Your instructions:
An exact copy of the lines, starting at the top of the listing and ending with the line that has "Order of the", is the required answer. Pictures are not part of it.

──────

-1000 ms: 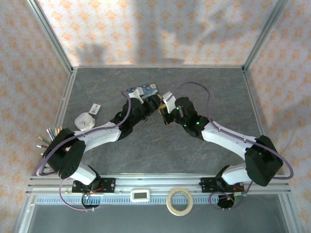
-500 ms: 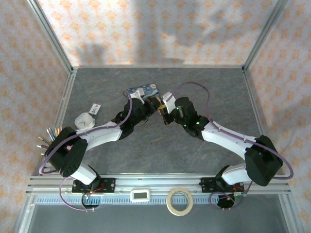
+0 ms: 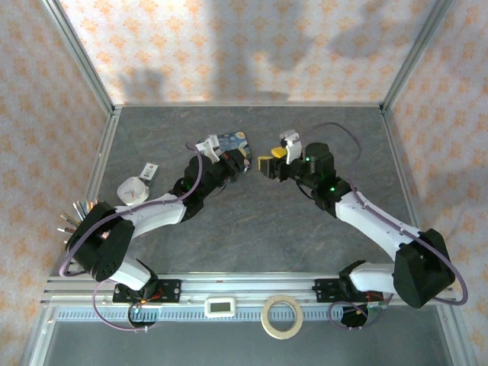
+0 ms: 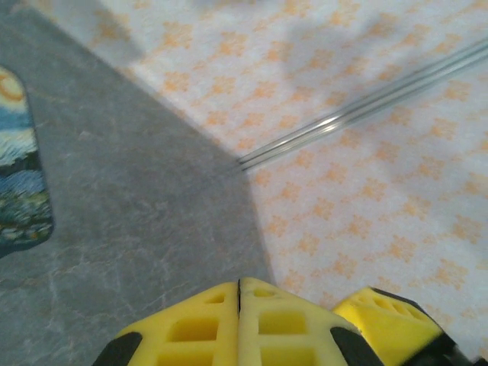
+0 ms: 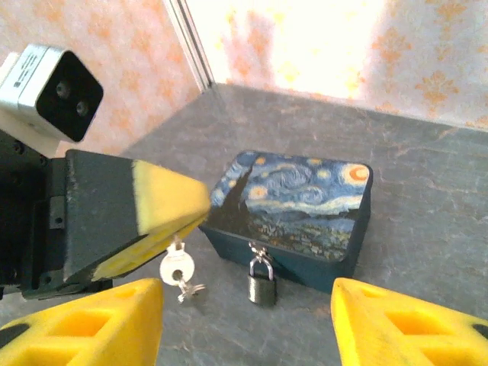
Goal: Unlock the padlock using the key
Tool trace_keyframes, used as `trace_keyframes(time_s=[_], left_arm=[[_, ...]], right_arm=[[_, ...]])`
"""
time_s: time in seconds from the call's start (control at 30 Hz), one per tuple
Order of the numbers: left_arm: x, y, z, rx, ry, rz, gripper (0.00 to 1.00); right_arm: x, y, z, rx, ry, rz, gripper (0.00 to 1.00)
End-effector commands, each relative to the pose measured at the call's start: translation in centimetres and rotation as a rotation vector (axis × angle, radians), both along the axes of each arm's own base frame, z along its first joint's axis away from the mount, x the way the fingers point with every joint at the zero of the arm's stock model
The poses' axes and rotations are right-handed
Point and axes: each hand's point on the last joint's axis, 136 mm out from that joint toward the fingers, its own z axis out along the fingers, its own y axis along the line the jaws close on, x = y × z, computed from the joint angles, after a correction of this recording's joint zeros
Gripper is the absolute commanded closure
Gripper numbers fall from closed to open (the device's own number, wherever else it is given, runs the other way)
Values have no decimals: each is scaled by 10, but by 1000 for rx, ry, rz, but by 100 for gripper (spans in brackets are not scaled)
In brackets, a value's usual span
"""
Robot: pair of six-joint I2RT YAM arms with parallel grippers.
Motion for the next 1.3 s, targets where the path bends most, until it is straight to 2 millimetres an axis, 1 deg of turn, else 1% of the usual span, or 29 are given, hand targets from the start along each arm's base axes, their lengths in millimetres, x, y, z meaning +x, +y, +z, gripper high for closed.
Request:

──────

Solution for this exercise:
-1000 ms: 
-500 ms: 
+0 ms: 
+0 ms: 
+0 ms: 
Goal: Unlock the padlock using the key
Tool trace_keyframes, used as `trace_keyframes(time_s=[_], left_arm=[[_, ...]], right_arm=[[_, ...]])`
"""
time_s: time in seconds from the call's start (control at 30 Hz), one per tuple
Order of the numbers: left_arm: x, y, z, rx, ry, rz, gripper (0.00 to 1.00); right_arm: x, y, z, rx, ry, rz, gripper (0.00 to 1.00)

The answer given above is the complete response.